CHILDHOOD SEXUALITY: GENITAL PLAY—MASTURBATION
Spitz makes an important distinction between genital play and masturbation in infancy. He observes that infants in the first year of life generally are not capable of the direct, volitional behavior required for what we call the masturbatory act or masturbation. Any more or less random play with various parts of the body, including the genitals, is nonspecific activity and should be labeled as genital play and not as masturbation.
Yet some infants do specifically stimulate themselves sexually. Kinsey reports one record of a seven-month-old infant and records of five infants under one year who were observed to masturbate. Twenty-three girls, three years or younger, appeared to reach orgasm through self-stimulation. Kinsey’s unpublished interview data contains notations from interviews with a small sample of two-year-olds and their mothers. One mother reported that her son had the habit of rubbing against a doll’s head to masturbate. Another reported that her son’s masturbating was deliberate, prolonged, and accompanied by an erection. Cuddling and kissing parents and others was reported for both boys and girls.
Kinsey reported more records of small girls than of small boys masturbating to orgasm at an early age. This does not agree with the finding of Levy. Levy reports that direct stimulation of the genitals in over half of a group of boys under three years of age whose mothers were interviewed by him, as contrasting with only four out of twenty-six girls. Koch, like Levy, reports more masturbation among infant boys than among infant girls.
It cannot be assumed that behavior that appears to be erotic to adults is actually erotic in the consciousness of the infant, since the infant lacks the well developed erotic imagery available and so important to adult sexual activity. Also in the sexual realm, sociocultural influences come to modify and interpret biological influences so that a straight-line developmental continuity from infancy to maturity cannot be assumed (Simon and Gagnon, March). In societies with a tolerant and permissive attitude toward erotic expression in infancy, fingering the genitals becomes an occasional but established habit (Ford and Beach).
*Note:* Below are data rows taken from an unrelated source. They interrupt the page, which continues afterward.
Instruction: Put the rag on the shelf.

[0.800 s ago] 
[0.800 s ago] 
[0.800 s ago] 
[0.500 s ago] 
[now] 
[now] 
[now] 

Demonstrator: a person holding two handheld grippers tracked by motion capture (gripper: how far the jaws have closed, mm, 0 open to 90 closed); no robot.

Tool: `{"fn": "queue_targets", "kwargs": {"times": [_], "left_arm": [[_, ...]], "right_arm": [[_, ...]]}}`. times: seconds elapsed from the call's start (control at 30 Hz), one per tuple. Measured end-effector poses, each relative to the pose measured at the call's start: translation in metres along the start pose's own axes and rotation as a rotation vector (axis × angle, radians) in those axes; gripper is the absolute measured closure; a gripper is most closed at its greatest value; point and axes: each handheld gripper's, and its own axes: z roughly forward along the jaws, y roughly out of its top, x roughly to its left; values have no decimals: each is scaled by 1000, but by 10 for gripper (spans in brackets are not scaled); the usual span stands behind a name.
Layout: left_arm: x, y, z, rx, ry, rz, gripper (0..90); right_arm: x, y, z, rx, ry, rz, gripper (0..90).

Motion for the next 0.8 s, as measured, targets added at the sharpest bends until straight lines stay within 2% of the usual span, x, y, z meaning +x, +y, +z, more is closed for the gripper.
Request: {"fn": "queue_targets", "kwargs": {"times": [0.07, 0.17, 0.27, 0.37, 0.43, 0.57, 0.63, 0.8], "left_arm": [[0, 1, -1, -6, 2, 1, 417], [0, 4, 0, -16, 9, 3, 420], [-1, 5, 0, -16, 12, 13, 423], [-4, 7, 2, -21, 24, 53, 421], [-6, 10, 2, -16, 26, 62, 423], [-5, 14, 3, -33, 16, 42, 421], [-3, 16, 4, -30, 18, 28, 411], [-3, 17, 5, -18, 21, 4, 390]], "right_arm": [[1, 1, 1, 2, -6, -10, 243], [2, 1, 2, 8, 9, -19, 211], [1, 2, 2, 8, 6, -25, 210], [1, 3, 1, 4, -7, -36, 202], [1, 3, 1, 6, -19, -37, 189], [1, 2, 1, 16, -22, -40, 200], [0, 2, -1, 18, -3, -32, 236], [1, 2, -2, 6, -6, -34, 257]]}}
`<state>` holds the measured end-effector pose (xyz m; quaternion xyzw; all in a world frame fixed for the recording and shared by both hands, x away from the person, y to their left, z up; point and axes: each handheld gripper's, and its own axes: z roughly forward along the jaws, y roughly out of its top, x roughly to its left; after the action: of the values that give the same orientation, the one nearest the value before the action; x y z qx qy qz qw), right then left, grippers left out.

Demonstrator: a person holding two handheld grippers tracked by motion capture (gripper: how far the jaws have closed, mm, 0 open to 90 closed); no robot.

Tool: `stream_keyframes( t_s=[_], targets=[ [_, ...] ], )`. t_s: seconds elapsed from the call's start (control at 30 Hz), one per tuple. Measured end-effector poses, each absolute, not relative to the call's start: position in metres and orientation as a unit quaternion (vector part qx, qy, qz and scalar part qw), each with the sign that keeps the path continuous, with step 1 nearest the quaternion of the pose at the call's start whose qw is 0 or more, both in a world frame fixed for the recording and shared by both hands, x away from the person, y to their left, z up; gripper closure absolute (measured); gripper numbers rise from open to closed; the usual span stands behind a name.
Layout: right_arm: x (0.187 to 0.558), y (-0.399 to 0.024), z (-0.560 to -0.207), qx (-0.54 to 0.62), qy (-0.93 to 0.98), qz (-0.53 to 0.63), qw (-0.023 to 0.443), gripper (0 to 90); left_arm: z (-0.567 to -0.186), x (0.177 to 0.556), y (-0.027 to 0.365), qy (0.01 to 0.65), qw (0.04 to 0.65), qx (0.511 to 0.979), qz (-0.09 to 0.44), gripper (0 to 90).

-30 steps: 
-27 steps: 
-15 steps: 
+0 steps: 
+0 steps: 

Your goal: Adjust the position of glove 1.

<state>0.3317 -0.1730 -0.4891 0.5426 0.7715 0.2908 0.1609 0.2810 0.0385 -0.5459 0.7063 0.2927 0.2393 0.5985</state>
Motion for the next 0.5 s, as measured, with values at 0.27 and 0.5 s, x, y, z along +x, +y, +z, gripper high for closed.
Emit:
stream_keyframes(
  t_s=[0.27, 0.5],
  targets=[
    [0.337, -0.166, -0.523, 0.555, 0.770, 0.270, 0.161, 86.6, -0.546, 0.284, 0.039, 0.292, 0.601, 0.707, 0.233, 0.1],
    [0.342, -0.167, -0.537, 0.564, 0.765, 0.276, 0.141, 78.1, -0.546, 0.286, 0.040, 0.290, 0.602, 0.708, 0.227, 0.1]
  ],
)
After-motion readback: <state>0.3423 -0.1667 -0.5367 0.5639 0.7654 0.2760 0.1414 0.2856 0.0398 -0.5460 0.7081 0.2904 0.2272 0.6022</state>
One example is that of the Marquesa. Sex play was common practice from the earliest ages among the Marquesa and not only tolerated but encouraged. The recognized the erotic impulse in childhood and accorded it the right of free exercise. They eroticized the child by masturbating it to keep it quiet. In the case of the girls, labia were manipulated as a placebo and also to encourage the growth of large labia, which to the Marquesans were a mark of beauty. Such activity was, no doubt, also erotically stimulating. Then was social recognition of all sexual activity in childhood, and there were no restrictions against engaging in it freely; it was allocated the same place in the child’s world as it occupied in the adult’s.